PART II: NEW API ENDPOINTS FOR REPORTING
The other component building off of this feature is the reporting capability that lets privileged users download CSV reports summarizing usage.
Proposed API endpoints to support this:
These first three would provide a list of any datasets or collections that have views or downloads > 0, ideally in descending order but that could be done in Excel (for example) afterward if sorting has significant impact on API performance. These statistics are tracked per resource as totals and there is no identifying information associated in these reports. I imagine a report structure like:
|12345678||Max's Dataset||3||1||2018-08-16 4:30:12||2018-08-14 10:20:12|
I am going to explore whether it is feasible to also include a simple /metrics report without a resource type that would include all 3 categories, but I think it's also useful to have them available separately as well.
These reports would include additional categorization by specific user. These endpoints are a bit trickier because permissions become more of an issue - it's no longer just a question of whether the requesting user has permission to see each resource, but also defining some set of rules that dictate whether other users appear in the report or not. I am not sure whether we have other features that address this (e.g. a check whether you have permission to see another user's User page - if that is equivalent to being allowed to see another user's activity, perhaps not so tricky).
In general it's important to point out that the user and non-user reports will not necessarily total to the same numbers. The totals will include public views and downloads for publicly available datasets that won't have any user associated with them, and depending on permissions and the requesting user, some users may be omitted from the user reports.

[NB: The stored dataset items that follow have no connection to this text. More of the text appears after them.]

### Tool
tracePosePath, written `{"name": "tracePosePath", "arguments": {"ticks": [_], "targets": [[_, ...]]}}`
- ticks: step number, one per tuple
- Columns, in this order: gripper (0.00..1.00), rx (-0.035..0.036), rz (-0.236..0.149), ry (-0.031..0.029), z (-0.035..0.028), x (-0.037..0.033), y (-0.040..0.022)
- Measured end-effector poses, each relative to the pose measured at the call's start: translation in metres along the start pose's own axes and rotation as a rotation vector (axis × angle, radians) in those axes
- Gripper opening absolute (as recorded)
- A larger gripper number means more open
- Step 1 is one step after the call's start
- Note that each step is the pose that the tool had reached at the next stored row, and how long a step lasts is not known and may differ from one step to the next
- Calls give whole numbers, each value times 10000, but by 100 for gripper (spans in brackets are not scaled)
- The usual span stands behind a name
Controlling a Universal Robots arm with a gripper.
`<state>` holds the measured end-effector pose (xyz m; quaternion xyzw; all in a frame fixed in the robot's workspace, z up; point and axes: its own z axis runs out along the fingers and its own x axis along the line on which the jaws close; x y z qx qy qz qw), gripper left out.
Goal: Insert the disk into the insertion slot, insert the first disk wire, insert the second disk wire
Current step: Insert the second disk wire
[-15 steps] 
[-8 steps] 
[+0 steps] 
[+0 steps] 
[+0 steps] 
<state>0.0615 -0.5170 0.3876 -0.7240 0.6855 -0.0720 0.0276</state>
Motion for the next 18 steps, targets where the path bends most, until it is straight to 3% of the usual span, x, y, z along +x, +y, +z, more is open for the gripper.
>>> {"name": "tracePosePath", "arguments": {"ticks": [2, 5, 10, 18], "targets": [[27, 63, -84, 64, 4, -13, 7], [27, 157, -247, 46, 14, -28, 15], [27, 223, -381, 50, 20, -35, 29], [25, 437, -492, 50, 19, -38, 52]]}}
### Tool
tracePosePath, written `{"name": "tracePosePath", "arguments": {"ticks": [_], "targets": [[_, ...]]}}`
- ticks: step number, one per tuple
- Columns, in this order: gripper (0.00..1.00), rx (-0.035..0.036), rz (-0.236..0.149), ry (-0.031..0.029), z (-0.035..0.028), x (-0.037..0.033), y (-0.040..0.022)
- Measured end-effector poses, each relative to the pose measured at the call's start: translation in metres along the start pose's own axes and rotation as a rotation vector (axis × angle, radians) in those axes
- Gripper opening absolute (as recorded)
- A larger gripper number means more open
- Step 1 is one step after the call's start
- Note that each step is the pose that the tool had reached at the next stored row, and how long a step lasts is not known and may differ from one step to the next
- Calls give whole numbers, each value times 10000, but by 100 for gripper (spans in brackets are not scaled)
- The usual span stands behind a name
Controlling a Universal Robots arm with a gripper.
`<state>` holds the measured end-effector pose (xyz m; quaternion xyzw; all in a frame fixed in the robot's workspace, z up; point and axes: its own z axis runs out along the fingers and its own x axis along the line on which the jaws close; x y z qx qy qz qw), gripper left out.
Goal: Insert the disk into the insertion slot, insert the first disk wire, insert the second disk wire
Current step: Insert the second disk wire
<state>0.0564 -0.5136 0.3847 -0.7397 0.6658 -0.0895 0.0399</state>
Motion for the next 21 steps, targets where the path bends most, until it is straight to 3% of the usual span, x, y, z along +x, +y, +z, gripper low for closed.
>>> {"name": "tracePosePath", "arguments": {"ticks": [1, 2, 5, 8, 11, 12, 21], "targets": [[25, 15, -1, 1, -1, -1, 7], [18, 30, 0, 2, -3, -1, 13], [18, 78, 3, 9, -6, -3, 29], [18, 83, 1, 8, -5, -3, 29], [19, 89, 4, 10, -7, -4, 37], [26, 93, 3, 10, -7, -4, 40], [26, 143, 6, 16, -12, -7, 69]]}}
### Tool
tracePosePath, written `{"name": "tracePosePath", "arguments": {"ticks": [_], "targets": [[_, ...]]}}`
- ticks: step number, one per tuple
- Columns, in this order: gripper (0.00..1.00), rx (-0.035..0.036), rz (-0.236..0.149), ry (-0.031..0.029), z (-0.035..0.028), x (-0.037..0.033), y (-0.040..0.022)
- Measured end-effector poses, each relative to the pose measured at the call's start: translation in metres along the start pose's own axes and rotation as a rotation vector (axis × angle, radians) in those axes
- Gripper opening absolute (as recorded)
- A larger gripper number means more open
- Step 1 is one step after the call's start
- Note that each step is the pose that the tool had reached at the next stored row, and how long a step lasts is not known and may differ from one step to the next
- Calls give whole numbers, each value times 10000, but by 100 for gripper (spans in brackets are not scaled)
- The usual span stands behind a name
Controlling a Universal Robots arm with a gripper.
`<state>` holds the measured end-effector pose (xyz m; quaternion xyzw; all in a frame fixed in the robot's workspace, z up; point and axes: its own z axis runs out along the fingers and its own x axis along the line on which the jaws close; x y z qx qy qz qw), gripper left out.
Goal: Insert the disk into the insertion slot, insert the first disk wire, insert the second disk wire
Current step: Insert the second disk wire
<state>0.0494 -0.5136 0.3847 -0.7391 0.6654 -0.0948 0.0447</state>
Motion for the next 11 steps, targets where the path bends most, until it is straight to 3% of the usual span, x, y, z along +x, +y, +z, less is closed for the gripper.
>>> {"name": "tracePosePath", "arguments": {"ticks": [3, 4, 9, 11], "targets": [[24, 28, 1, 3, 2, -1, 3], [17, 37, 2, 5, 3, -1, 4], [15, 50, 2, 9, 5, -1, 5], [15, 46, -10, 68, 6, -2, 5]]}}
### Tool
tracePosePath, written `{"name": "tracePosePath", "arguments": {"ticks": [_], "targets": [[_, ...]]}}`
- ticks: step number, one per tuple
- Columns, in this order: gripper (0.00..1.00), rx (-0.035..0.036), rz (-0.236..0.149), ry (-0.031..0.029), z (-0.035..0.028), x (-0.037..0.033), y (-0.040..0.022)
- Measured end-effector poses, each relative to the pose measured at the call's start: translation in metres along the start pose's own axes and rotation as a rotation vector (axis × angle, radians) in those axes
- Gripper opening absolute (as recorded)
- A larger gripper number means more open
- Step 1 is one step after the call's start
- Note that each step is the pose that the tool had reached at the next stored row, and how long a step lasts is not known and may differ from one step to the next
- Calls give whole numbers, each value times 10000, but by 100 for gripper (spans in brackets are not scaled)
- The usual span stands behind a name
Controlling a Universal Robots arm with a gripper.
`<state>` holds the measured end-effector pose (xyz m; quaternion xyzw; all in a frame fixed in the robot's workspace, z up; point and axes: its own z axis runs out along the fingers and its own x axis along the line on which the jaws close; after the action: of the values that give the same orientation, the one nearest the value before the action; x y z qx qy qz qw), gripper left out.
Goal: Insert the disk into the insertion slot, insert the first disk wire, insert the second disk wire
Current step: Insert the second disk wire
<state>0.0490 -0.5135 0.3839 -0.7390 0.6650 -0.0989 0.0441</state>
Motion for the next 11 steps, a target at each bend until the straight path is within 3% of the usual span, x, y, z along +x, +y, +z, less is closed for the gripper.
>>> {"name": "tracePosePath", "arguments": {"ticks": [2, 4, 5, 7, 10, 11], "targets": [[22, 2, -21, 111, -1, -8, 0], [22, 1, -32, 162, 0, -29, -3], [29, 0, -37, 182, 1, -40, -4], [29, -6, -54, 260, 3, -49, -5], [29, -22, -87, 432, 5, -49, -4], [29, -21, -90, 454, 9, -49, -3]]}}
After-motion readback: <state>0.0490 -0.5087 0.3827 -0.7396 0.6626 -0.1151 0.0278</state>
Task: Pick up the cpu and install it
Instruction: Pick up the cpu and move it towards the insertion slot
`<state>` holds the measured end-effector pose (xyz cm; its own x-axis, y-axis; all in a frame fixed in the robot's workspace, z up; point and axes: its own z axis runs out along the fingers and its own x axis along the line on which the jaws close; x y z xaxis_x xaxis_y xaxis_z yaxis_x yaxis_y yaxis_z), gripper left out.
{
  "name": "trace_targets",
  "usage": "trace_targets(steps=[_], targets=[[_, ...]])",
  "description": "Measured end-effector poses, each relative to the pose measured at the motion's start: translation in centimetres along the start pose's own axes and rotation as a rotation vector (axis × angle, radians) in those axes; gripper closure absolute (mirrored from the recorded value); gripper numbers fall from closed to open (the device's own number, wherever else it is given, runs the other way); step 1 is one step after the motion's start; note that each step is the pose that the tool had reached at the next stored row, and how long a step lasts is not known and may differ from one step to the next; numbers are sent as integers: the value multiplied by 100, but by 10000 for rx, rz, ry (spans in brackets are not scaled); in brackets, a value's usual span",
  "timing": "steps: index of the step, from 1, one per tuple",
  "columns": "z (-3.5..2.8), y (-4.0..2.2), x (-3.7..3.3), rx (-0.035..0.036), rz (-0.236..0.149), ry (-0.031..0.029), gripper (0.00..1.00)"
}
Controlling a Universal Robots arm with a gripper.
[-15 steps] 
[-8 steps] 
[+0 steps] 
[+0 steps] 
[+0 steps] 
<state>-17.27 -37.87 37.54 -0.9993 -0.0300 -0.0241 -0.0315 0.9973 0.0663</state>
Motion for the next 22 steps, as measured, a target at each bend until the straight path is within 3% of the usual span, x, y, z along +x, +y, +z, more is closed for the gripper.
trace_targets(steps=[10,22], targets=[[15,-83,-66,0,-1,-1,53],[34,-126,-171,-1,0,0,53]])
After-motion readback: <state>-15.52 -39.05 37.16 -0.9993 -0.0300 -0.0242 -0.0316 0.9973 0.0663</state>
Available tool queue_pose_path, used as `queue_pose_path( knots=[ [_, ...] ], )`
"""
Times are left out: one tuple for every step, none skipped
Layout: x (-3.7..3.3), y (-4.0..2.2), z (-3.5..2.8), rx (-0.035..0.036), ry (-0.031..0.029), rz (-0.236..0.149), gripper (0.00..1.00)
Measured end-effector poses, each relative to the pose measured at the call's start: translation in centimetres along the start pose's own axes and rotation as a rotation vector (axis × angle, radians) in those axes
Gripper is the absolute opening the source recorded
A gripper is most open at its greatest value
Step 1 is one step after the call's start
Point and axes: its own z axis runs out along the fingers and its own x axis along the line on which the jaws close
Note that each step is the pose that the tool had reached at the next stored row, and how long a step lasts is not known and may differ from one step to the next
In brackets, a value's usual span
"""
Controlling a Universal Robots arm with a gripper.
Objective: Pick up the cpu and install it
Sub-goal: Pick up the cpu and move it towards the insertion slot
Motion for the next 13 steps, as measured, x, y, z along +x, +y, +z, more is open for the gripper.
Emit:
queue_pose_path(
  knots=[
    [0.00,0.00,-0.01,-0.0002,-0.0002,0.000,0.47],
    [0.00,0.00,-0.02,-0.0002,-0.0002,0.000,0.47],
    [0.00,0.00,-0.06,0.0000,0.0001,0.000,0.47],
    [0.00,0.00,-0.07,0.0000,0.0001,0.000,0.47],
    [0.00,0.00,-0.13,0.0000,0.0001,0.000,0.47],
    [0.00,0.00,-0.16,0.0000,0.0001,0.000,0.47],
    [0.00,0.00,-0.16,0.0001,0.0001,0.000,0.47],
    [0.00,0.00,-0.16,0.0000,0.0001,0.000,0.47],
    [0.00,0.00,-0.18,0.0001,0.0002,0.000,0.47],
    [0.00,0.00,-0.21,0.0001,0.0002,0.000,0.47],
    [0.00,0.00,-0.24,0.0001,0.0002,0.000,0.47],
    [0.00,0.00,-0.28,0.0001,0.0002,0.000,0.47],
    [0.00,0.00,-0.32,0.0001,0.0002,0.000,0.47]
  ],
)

With carefully defined permissions model and a user with appropriately elevated privileges, this can be mitigated.
Ultimately the goal is to support visualization of these results as well. One thought is that it could also be valuable to include parent resource information:
- for files, information on the dataset and space containing the file
- for datasets, information on the collection and/or space containing the dataset
- for collections. information on the parent collection and/or space containing the collection
This could facilitate some cool aggregate charts or allow an interesting look at breakdowns at a higher level than a simple long list of resources, e.g. a pie chart for a collection showing which datasets in that collection are getting the most views. Including these relationships in the report would make this kind of chart much easier to generate in an environment like Excel.